* **Exercise objective**
Among the lines of the data, copy those that hold "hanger".

########################################

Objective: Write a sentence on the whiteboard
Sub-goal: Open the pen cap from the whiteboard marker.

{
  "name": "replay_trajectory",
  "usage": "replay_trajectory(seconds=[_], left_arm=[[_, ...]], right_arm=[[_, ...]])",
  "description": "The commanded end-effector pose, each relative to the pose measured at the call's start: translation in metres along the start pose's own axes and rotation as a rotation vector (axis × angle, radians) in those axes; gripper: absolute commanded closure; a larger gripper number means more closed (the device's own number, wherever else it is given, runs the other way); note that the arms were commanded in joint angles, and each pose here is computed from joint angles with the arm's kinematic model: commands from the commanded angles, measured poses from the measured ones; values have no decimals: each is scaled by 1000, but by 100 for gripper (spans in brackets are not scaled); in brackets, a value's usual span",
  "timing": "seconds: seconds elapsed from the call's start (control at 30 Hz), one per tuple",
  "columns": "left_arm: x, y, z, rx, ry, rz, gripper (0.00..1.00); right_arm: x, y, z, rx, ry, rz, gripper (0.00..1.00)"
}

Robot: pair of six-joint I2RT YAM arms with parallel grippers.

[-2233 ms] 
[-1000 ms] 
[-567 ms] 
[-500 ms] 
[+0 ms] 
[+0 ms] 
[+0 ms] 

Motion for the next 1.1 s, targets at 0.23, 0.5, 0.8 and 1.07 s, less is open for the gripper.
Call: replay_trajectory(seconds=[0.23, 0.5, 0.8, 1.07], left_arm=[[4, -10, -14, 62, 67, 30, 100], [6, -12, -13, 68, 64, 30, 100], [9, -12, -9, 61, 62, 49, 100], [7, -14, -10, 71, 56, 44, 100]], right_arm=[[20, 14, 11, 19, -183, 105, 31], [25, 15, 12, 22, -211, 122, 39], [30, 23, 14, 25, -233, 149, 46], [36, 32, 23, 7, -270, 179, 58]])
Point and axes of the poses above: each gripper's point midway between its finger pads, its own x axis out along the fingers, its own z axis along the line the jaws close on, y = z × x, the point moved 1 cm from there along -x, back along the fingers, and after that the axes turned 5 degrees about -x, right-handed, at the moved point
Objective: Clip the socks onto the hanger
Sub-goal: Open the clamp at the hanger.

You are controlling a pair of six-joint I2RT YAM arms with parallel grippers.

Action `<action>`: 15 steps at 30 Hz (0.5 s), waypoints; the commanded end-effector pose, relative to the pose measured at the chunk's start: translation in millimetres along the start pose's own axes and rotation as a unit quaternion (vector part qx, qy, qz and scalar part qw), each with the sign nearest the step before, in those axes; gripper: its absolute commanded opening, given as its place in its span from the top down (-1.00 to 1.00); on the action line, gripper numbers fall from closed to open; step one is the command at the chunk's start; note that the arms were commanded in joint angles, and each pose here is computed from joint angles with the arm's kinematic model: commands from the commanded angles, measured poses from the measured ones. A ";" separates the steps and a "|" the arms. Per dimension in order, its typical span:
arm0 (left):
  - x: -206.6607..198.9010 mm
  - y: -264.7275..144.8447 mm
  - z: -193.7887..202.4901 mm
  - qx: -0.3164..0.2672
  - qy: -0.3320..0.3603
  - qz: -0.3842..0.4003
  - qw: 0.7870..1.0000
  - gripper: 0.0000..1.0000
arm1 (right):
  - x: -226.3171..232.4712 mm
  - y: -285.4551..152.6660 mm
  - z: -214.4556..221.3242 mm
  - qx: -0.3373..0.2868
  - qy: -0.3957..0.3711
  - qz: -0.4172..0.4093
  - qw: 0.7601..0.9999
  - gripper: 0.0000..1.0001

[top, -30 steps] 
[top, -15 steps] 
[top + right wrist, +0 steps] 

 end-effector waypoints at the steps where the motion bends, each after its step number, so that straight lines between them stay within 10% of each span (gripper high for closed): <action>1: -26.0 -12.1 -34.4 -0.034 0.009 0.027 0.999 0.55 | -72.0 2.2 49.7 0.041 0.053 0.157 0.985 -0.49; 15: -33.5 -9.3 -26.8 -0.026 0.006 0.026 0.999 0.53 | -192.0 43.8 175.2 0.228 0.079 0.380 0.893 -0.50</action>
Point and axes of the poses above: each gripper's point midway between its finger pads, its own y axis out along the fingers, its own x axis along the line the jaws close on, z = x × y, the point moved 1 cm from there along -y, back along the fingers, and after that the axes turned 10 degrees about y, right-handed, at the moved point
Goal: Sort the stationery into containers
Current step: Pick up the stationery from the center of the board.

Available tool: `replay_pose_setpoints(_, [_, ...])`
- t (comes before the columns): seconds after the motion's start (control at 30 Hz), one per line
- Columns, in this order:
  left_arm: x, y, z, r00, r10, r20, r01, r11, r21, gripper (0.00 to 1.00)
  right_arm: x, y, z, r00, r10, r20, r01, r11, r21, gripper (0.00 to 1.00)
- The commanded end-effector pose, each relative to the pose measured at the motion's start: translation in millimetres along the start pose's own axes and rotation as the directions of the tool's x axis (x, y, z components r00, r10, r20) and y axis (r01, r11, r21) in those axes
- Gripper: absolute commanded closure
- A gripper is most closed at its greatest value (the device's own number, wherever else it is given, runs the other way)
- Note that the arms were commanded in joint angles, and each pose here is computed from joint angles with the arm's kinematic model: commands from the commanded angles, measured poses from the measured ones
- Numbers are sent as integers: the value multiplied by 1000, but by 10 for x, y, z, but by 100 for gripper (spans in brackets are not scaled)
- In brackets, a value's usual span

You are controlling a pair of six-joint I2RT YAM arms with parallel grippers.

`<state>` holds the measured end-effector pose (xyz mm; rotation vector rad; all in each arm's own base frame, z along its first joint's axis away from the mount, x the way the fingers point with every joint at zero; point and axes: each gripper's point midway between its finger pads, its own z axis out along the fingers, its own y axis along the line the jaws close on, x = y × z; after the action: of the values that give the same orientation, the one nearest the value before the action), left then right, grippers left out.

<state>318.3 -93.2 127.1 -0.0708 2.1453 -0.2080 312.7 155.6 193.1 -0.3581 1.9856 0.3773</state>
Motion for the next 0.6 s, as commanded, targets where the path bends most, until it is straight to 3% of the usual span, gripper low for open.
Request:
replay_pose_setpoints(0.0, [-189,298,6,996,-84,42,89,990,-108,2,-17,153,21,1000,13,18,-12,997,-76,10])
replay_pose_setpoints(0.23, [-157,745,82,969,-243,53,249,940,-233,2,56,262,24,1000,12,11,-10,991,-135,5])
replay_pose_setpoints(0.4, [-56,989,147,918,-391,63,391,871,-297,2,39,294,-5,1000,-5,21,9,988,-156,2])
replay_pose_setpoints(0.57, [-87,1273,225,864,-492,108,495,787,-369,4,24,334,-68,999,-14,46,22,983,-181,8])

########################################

* **Exercise result**
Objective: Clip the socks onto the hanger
Sub-goal: Open the clamp at the hanger.

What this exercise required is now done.